ガレージは右側の木製ハンガー引戸(吊戸)から入ります。ガレージから直接スロープを上って内玄関に繋がります。スロープ下の郵便ポストは玄関ポーチの外壁から貫通して、ここで受け取ることができます。
広縁の引戸を開けると、正面は和室に繋がるたたみ廊下となっています。
玄関ポーチのジョリパット塗の壁が玄関内部まで連続しています。玄関に入って引戸を開けるとリビングに連続する広縁です。引戸の袖はガラスとなっておりリビングから玄関の気配を感じることができるようになっています。
玄関ポーチ正面の玄関引戸は米杉板の木製建具。建具の右側はFIXガラスの壁になっています。玄関戸、FIXガラスの間に、もう一枚網戸の入った格子戸が設置してあり、引戸の開閉のバリエーションで風通しや戸締まりを確保できるようになっています。
南側の道路に平行して細長い建物の中央から玄関ポーチが飛び出しています。その東側(写真手前側)がリビングなどの居住スペース、西側がガレージ、寝室になっています。外壁はガルバリウム鋼板の一文字葺、正面上部と屋根は立てハゼ葺でメンテナンスフリーの材料、人が建物に接することの多い玄関ポーチ廻りはジョリパット塗の左官壁と杉野地板で柔らかい感じをだしています。
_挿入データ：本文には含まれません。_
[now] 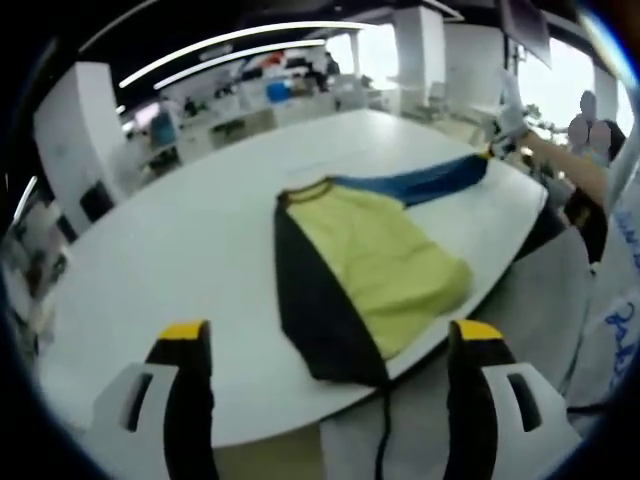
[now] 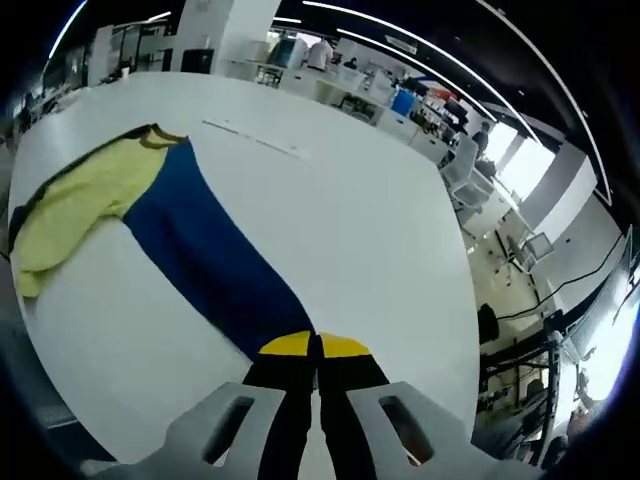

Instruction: Fold the garment on the visible template until the final outline fits inside the template.

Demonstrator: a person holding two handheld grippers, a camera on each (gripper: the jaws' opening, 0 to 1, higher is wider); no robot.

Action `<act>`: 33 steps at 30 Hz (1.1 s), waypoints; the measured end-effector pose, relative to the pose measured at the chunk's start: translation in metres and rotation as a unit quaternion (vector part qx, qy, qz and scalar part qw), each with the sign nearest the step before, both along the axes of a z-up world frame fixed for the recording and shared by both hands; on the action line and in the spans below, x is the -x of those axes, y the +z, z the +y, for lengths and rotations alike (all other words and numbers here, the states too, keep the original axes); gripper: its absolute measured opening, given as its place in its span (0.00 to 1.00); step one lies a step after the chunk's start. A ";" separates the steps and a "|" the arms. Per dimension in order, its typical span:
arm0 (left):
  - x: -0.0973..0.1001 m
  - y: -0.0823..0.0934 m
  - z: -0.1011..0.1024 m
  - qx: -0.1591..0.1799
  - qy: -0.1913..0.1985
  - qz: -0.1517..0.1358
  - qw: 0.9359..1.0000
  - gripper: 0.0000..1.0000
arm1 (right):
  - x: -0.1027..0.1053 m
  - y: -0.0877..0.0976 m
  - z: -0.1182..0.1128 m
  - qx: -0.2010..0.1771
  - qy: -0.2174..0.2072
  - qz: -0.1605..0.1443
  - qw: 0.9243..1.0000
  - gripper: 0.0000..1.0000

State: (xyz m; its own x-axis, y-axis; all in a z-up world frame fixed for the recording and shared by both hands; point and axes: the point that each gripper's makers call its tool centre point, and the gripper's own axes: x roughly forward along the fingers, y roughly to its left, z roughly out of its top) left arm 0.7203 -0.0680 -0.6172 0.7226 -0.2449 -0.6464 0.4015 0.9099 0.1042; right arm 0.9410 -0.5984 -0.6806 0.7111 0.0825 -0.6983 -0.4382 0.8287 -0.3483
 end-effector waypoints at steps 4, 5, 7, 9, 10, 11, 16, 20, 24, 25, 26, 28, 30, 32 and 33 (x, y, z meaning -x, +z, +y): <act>0.000 0.001 -0.001 0.000 -0.002 -0.003 1.000 0.94 | 0.007 0.003 0.007 -0.002 0.008 0.007 1.000 0.01; 0.000 0.001 0.000 0.001 -0.001 -0.003 1.000 0.94 | 0.008 0.004 0.008 -0.002 0.010 0.009 1.000 0.01; 0.002 0.000 0.000 0.002 0.000 -0.002 1.000 0.94 | 0.011 0.002 0.010 -0.005 0.011 0.017 1.000 0.01; 0.003 -0.001 0.001 0.001 0.002 0.000 1.000 0.94 | 0.011 -0.005 0.008 0.000 0.011 0.022 1.000 0.01; 0.003 -0.002 0.001 0.001 0.002 0.001 1.000 0.94 | 0.011 -0.010 0.005 0.008 0.010 0.028 1.000 0.01; 0.004 -0.002 0.002 0.001 0.003 0.002 1.000 0.94 | 0.006 -0.018 0.002 0.011 0.012 0.031 0.999 0.01; 0.004 -0.002 0.005 -0.001 0.011 0.002 1.000 0.94 | 0.012 -0.029 -0.002 0.001 0.003 0.038 0.999 0.01; 0.004 -0.001 0.006 -0.002 0.014 0.003 1.000 0.94 | 0.009 -0.034 -0.005 0.003 0.000 0.039 0.999 0.01; 0.004 -0.002 0.005 -0.005 0.015 0.006 1.000 0.94 | -0.005 -0.042 -0.011 0.007 -0.002 0.043 0.999 0.01; 0.004 -0.003 0.005 -0.005 0.015 0.007 1.000 0.94 | -0.006 -0.044 -0.012 0.007 -0.003 0.045 0.999 0.01; 0.004 -0.002 0.005 -0.005 0.015 0.008 1.000 0.94 | -0.007 -0.047 -0.012 0.009 -0.003 0.047 0.999 0.01; 0.004 -0.002 0.005 -0.006 0.016 0.008 1.000 0.94 | -0.004 -0.049 -0.012 0.014 -0.002 0.048 0.999 0.01; 0.004 -0.002 0.006 -0.007 0.017 0.009 1.000 0.94 | -0.010 -0.056 -0.015 0.015 -0.001 0.046 0.999 0.01; 0.004 -0.002 0.006 -0.008 0.018 0.011 1.000 0.94 | -0.020 -0.061 -0.021 0.018 0.000 0.045 0.999 0.01; 0.004 -0.002 0.006 -0.009 0.018 0.012 1.000 0.94 | -0.019 -0.061 -0.022 0.019 -0.001 0.046 0.999 0.01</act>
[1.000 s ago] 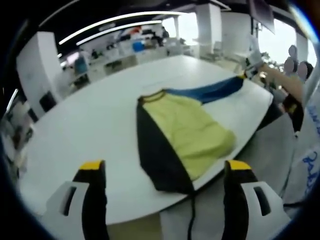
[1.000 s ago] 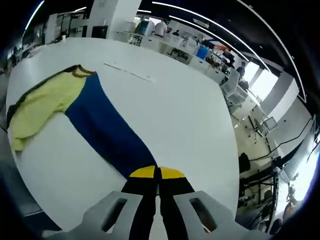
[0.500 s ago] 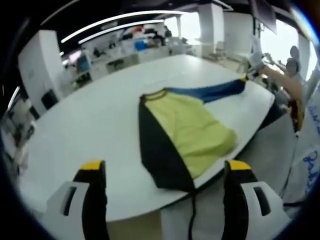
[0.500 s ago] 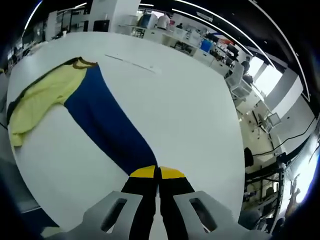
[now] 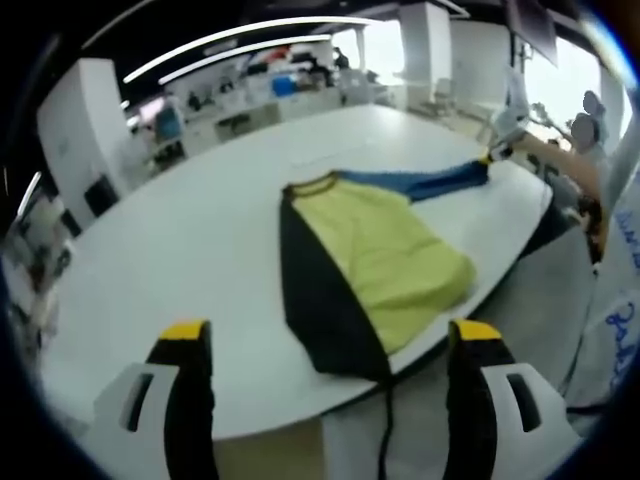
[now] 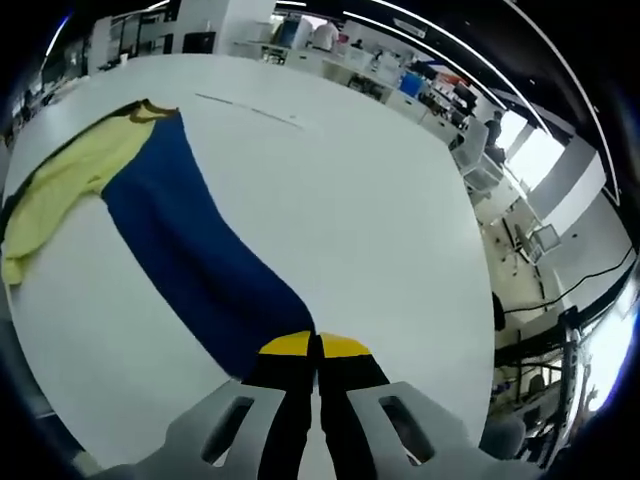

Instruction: Fold the garment on the visible template until the final outline fits inside the template.

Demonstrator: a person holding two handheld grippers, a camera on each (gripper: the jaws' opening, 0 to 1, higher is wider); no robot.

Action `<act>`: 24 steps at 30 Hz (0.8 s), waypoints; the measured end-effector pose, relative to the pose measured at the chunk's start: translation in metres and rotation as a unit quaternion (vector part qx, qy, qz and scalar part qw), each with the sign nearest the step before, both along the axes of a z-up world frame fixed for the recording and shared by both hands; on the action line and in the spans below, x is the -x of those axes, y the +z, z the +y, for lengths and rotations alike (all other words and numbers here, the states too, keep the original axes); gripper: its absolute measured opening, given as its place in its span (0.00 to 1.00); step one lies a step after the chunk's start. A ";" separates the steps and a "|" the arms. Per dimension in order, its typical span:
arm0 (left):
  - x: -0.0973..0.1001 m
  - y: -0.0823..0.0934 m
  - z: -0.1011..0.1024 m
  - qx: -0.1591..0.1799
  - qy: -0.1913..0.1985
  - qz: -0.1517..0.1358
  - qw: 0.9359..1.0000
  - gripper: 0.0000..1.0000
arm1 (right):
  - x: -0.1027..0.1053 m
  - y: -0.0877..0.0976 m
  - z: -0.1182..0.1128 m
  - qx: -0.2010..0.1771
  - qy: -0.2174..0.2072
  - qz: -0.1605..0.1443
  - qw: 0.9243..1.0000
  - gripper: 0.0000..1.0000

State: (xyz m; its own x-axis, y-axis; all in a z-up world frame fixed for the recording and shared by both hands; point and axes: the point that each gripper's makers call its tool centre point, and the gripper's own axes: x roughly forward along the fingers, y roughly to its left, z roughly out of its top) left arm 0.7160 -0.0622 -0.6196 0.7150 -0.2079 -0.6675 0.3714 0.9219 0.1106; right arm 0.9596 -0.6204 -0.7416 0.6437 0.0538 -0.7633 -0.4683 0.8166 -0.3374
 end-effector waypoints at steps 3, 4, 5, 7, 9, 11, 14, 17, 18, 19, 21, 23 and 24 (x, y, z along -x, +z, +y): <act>0.000 -0.001 0.000 -0.001 0.001 0.004 1.000 0.93 | 0.000 -0.003 -0.001 -0.004 -0.005 0.006 1.000 0.01; 0.001 -0.002 0.001 -0.002 0.002 0.006 1.000 0.93 | -0.002 -0.008 -0.002 -0.003 -0.004 0.015 1.000 0.01; 0.001 -0.003 0.001 -0.003 0.001 0.008 1.000 0.93 | -0.003 -0.010 -0.002 -0.001 -0.004 0.018 1.000 0.01; 0.001 -0.003 0.000 -0.002 0.001 0.010 1.000 0.93 | -0.002 -0.016 -0.004 -0.002 -0.007 0.028 1.000 0.01; 0.001 -0.003 0.001 -0.004 0.002 0.011 1.000 0.93 | -0.009 -0.021 -0.005 -0.001 -0.005 0.028 1.000 0.01; 0.000 -0.002 0.002 -0.005 0.004 0.011 1.000 0.93 | -0.013 -0.025 -0.007 -0.003 -0.006 0.033 0.999 0.01; -0.001 -0.001 0.002 -0.008 0.005 0.011 1.000 0.93 | -0.018 -0.030 -0.010 -0.001 -0.002 0.040 0.999 0.01; -0.001 0.000 0.002 -0.009 0.005 0.011 1.000 0.93 | -0.018 -0.031 -0.009 -0.002 0.000 0.047 0.999 0.01; -0.001 -0.001 0.002 -0.010 0.004 0.013 1.000 0.93 | -0.018 -0.034 -0.010 -0.001 0.003 0.050 0.999 0.01; -0.001 -0.001 0.002 -0.011 0.004 0.014 1.000 0.93 | -0.018 -0.035 -0.012 -0.001 0.002 0.053 0.999 0.01; -0.001 -0.001 0.002 -0.011 0.004 0.015 1.000 0.93 | -0.021 -0.038 -0.015 -0.001 0.003 0.053 0.999 0.01; -0.002 -0.001 0.002 -0.012 0.004 0.015 1.000 0.93 | -0.021 -0.039 -0.016 0.000 0.004 0.054 0.999 0.01; -0.002 -0.001 0.002 -0.011 0.004 0.015 1.000 0.93 | -0.021 -0.039 -0.015 0.002 0.006 0.053 0.999 0.01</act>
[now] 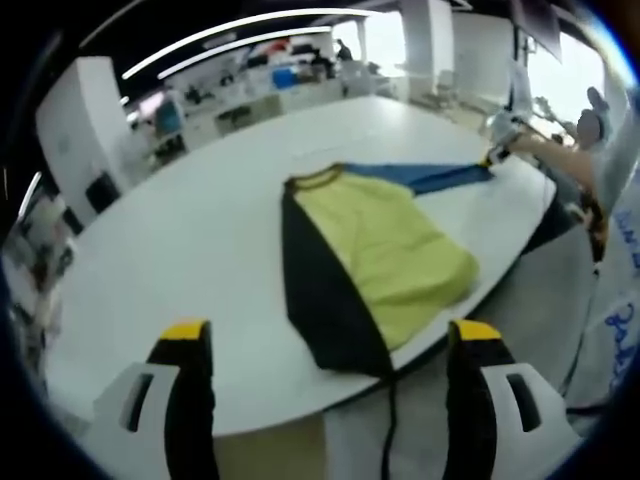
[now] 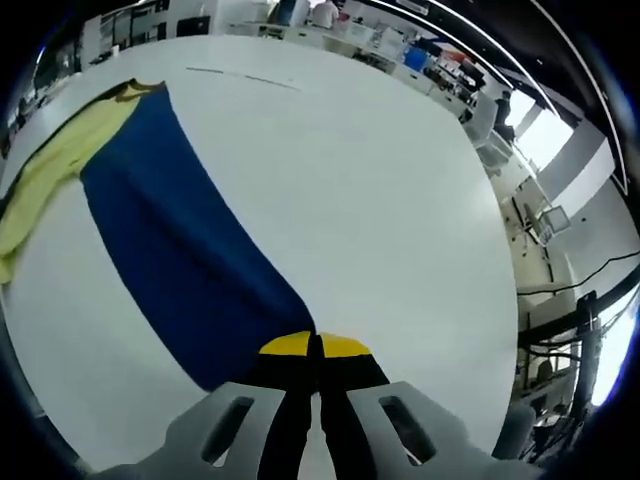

正面は緩勾配の屋根とし、南側に低い軒先ラインを強調。背面は垂木構造をあらわした勾配天井の居住空間となっています。
南側の道路に平行して細長い建物の中央から玄関ポーチが飛び出しています。その東側(写真右側)がリビングなどの居住スペース、西側がガレージ、寝室になっています。